Rock the shareholder vote

November 25, 2009 by Aaron Kremer 

moxyvoteA local investment fund wants to spread democracy among the stock-holding populace.

After toying with an idea for a website that makes it easier for shareholders to vote on issues at public companies, Richmond-based TFS Capital plans to invest $2 million.

TFS Capital, which runs two mutual funds and two hedge funds with around $900 million in assets, has hired three people to build and run MoxyVote.com.

The startup will compete against a handful of other sites that do the same thing.

TFS hopes that if the site takes off, then the stock market will be more efficient because more stockholders will be participating in the companies they own.

“We spent a good bit of time researching it and trying to find reasons it wouldn’t work or legally couldn’t be done,” said Larry Eiben, the Chief Operating Officer at TFS Capital. “But there were none.”

“A strong functioning public equity market is dependent on participation by owners,” Eiben said.

MoxyVote has no office, instead borrowing space from TFS’s offices in Richmond and Pennsylvania and using subcontractors for website support.

The website will allow shareholders to register and then sign up to monitor proxy votes at the companies they own. Then users can follow what issues are being put to proxy vote – typically things like the appointment of board members and hiring of accounting firms for auditing – and actually place their votes using the site.

Pat Fishe, a professor of finance at the University of Richmond’s Robins School of Business, said that there is momentum toward more shareholder power. He said that decisions about normal operations are not put to proxy vote (for example, a company’s decision to open a new store in a new market).

However, important issues like a merger or acquisition and proposed rule changes are put to vote, Fishe said.

TFS’s timing coincides with a stepped-up effort by the Securities and Exchange Commission – which oversees the stock market – to expand shareholder power.

In a speech Nov. 5, SEC Chairwoman Mary Schapiro said that the agency wants to improve the proxy voting system.

“We have proposed rules that would require shareholders to be given more information about the qualification of directors and nominees, the structure of board governance, the compensation consultant fees and conflicts, and the relationship between a company’s overall compensation policies and its risk profile,” she said.

Shapiro also said she wants to help reverse an overall decline in voting participation.

And in January, the New York Stock Exchange will prohibit brokers from voting in director elections with companies that their customers’ own.

Historically proxy voting was all done through the mail, but there are other websites that let shareholders vote over the Internet.
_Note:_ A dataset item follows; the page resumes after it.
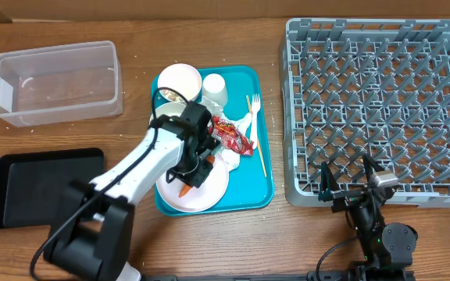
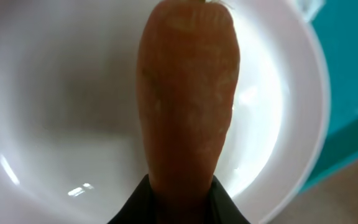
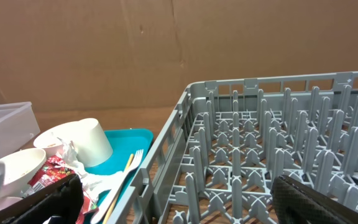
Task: Sort waste into correct bins and load items into the dishwasher rack
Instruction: 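Carry the carrot left and drop it onto the black tray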
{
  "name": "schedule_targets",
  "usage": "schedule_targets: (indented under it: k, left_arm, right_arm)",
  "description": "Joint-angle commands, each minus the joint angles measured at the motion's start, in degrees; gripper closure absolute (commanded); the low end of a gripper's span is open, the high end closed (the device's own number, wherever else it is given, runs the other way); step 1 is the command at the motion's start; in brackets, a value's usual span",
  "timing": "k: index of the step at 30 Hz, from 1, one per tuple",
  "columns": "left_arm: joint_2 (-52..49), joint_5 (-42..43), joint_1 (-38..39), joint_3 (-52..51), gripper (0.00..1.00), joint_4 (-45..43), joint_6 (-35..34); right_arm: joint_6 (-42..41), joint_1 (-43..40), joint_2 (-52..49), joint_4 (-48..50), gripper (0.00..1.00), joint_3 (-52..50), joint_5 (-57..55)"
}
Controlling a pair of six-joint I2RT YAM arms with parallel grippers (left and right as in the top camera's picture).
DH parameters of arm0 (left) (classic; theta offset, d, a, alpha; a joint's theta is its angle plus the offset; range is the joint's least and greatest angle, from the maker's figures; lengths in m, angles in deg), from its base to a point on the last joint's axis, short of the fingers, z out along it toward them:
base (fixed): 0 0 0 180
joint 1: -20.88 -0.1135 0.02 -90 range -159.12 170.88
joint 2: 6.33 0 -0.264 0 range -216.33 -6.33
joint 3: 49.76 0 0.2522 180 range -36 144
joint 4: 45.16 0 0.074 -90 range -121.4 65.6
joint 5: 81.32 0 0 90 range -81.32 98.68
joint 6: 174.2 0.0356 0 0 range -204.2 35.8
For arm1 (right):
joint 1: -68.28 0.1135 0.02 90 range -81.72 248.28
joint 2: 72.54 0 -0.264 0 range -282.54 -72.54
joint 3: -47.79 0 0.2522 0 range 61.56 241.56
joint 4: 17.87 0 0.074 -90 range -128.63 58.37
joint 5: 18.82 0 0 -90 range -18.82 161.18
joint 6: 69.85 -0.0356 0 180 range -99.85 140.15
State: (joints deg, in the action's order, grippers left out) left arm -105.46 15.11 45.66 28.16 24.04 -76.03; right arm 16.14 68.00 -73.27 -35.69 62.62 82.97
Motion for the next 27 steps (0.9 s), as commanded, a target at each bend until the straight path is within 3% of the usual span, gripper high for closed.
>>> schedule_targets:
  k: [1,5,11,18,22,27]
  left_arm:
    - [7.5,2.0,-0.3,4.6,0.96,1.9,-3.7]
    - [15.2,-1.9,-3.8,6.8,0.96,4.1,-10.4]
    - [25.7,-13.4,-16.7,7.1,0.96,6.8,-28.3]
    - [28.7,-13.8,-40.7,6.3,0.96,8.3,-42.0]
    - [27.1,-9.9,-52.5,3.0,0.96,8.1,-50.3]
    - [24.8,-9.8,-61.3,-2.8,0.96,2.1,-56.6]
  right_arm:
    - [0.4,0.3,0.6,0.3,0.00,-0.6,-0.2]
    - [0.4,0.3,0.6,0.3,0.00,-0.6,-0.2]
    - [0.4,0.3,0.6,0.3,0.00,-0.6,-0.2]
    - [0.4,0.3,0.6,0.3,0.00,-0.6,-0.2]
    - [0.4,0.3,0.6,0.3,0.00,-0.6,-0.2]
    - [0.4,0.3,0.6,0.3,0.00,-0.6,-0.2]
The $2 million came from the profits of the firm, which manages around $900 million. That’s up from around $350 million the firm managed at the end of 2008.

Eiben said he anticipates being able to sell advertising on the site. “We should develop a nice community of voters. We may actually end of up charging third parties – advocates – to promote [on the site],” he said, “Any group that has an opinion about a particular resolution on a ballot could be a candidate as an advocate,” Eiben said.

For the first year or two, that service will likely be free, he said.

“The question is, these groups aren’t well funded. So we are also looking at other business models or opportunities for revenue.”

Steve Cooke, the director of investments at Heritage Wealth Advisors, said that the markets would be improved if more people followed the companies in which they owned stocks, but that many casual investors are not likely to get hooked into following nitty-gritty corporate votes.

“If it’s a shareholder that’s interested in a company and done some homework on the company, then they may be more inclined to get involved with the event, they would want to hear about it and are inclined to get involved regardless of the medium the company used to send out the proxy vote – by mail or online,” Cooke said.

“For those people that are not interested or agnostic about what’s going on in a company, they are probably going to ignore it regardless of the medium they are getting it.”

As for the name, Eiben said it comes from the word “moxie,” which he said is meant to encourage retail voters (those who are not professional money managers) to take action.

“It rhymes with proxy, so there is an added benefit,” he said.